Evaluating Information Sources Critically

Before using any piece of information as a source, it should be evaluated critically. The library guide below is a very helpful resource for evaluating what you find online. It also explains how to use Lateral Reading to help you evaluate information sources right while you're reading them.

Welcome to your Library Guide

This guide has been created for Luke Schaaf's ENG110 classes.

Here you will find guidance, links, and explanations about using library resources to find articles, books, websites, and more to support your Research Paper assignment. The tabs are organized based on the type of resources you are looking for.

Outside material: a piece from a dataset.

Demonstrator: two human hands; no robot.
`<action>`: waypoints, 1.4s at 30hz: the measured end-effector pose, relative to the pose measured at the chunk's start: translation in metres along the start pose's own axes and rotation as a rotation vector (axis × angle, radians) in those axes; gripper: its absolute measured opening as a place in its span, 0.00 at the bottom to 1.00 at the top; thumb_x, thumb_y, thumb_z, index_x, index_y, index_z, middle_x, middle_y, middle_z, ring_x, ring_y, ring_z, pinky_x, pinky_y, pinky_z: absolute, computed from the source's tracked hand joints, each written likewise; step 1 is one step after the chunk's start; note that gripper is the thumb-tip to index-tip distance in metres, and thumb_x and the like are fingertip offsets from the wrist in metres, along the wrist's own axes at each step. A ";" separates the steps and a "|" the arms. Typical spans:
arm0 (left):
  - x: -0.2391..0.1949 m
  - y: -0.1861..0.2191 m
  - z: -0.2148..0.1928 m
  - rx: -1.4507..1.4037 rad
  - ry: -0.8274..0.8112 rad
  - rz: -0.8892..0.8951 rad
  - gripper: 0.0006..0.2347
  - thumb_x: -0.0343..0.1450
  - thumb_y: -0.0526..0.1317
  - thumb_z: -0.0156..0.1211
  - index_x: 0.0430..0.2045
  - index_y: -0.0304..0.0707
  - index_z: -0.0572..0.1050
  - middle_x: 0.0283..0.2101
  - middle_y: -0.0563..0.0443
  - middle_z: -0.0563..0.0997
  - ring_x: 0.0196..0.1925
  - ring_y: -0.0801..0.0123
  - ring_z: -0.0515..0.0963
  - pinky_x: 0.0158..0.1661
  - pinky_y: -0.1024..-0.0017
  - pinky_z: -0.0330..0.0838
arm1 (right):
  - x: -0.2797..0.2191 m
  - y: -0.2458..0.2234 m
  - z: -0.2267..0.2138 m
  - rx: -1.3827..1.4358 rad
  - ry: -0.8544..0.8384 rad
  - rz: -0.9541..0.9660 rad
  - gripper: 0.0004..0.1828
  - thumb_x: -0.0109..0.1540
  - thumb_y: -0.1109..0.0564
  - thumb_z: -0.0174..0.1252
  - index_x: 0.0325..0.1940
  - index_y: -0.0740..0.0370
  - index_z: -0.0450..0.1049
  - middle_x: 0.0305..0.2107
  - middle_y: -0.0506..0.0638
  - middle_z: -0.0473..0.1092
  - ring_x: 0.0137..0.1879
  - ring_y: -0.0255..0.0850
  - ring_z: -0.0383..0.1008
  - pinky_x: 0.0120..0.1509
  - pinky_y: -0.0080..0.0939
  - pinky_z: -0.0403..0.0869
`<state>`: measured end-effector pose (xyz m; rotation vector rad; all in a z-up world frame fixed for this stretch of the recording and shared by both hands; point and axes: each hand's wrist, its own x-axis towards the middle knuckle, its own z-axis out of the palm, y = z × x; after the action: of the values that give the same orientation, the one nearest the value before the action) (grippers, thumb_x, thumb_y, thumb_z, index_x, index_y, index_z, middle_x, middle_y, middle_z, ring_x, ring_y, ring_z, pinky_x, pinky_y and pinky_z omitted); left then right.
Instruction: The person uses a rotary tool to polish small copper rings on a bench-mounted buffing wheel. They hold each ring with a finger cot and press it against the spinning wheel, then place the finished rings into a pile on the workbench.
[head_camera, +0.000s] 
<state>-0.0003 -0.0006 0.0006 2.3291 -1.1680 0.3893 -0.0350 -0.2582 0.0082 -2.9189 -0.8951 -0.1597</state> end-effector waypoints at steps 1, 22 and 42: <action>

Remember to try to collect at least a dozen sources (the minimum is 9).

You will need:

  • 3+ print-based sources (books for now, since we don't have print journals and our bound journals are in the basement and not available yet)
  • 3+ online academic journal articles (also called "scholarly" or "peer-reviewed")
  • 3+ other credible sources, whether print or online (including newspapers, magazines, reputable websites, etc.)

Lateral Reading

Lateral reading is the act of evaluating the credibility of a source by comparing it with other sources.

This allows you to:

  • Verify evidence
  • Contextualize information
  • Find potential weaknesses

“In brief, lateral reading (as opposed to vertical reading) is the act of verifying what you’re reading as you’re reading it,” writes Terry Heick in “This Is The Future And Reading Is Different Than You Remember” on TeachThought.com, a website featuring innovations in education. The lateral reading concept and the term itself developed from research conducted by the Stanford History Education Group (SHEG), led by Sam Wineburg, founder and executive director of SHEG.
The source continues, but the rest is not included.